5. du bon usage des conceptions

Une conception est une construction théorique de la didactique, portant sur un domaine particulier des mathématiques ou des sciences expérimentales, liée à certaines situations ; elle se présente comme un ensemble d’idées, de connaissances, de processus mentaux, attribués à un élève « moyen », générique, disons « épistémique », à partir d’observations et de questionnements réalisés avec des élèves bien réels ; cette conception est censée avoir de fortes probabilités d’expliquer et de prévoir le comportement observable d’un élève individuel dans des situations de résolution de problème, au sens le plus large. Il s’agit donc d’une construction théorique élaborée par un ou des chercheurs, à partir de certaines situations, et dont on affirme qu’elle a une forte probabilité d’être valide pour interpréter et/ou prédire le comportement d’un élève dans d’autres situations.

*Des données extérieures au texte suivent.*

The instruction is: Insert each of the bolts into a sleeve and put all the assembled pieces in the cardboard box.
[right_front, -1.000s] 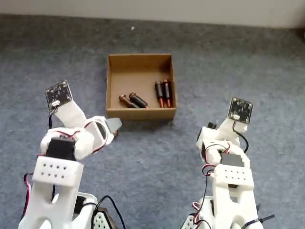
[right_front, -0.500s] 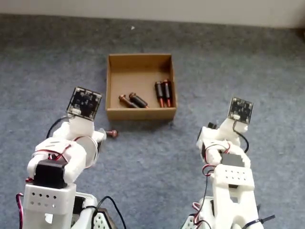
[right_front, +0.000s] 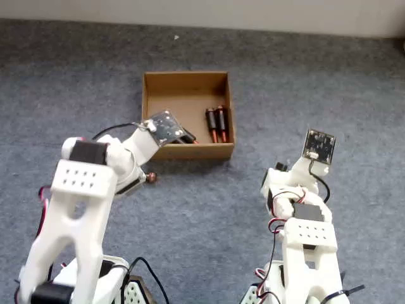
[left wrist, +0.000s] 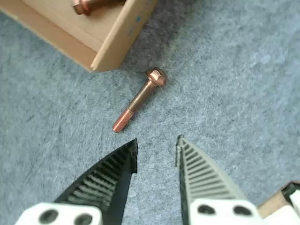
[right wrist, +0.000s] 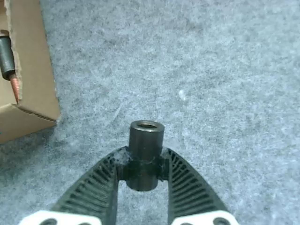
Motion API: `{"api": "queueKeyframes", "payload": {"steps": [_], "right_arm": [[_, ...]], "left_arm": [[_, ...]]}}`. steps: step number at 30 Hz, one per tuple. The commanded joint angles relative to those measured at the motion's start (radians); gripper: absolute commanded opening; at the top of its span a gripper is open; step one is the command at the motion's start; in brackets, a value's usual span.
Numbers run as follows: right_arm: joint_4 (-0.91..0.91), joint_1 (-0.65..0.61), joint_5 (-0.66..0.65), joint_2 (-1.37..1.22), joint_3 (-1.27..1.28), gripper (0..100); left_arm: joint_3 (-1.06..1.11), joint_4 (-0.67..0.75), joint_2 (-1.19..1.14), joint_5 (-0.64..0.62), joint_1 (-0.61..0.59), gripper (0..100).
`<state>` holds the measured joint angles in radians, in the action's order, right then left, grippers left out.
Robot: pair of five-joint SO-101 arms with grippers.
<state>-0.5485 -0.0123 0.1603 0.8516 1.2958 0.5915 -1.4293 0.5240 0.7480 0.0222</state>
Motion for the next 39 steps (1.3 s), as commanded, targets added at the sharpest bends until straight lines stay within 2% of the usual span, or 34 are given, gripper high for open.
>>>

Cette définition pointe le problème du rapport entre la situation de questionnement et les connaissances manifestées.

Comme nous l’avons dit au chapitre 2, nous considérons que les connaissances qui se manifestent chez un élève dépendent de la situation dans laquelle il a été placé lors de l’observation. Ce principe général s’applique ici sous deux formes :

Dans la plupart des travaux, on pose aux élèves des questions de physique, avec des croquis par exemple qui ont la forme habituelle des schémas utilisés en classe de physique, ou avec du matériel identifié comme du matériel habituel en classe de physique. Il faut s’attendre à voir se manifester des connaissances mobilisables par l’élève dans ce cadre, et non forcément dans un autre, par exemple dans le cadre de référence de la vie quotidienne. La transférabilité des conceptions ainsi énoncées du cadre de la classe de physique à un autre ensemble de situations est a priori problématique.

Même à l’intérieur du cadre de la classe, différents types de situations communicatives peuvent exister : l’élève peut travailler seul, par paire, ou participer à une discussion globale avec le reste de la classe, où l’enseignant joue un rôle spécial, à la fois questionneur, organisateur et juge du débat. La grande majorité des travaux sur les conceptions ont placé les élèves en situation individuelle, en rapport avec une feuille de papier quand il s’agissait de tests écrits, ou en rapport avec un seul adulte détenant un savoir, dans le cas d’entretiens. Il est donc possible que le fonctionnement cognitif d’un élève ne soit pas régi par les conceptions ainsi élaborées si on le place dans une situation de communication différente.

On peut se demander également, dans un registre un peu différent, si les travaux sur les conceptions n’utilisent pas parfois dans leur questionnement des termes courants, forcément polysémiques car employés dans un contexte scientifique : ainsi le mot image ; le questionneur donne un certain sens à sa question, mais l’élève interrogé y met un sens différent.

Malgré les précautions d’emploi qui découlent de ces réserves, une grande quantité de travaux aboutissent aux mêmes résultats, c’est un fait qu’on ne peut esquiver. Cela fournit une base solide pour construire des séquences d’enseignement. Dans l’analyse du comportement d’un élève particulier, les conceptions apparaissent comme des modèles élaborés dans certaines conditions ; ce sont des guides indispensables.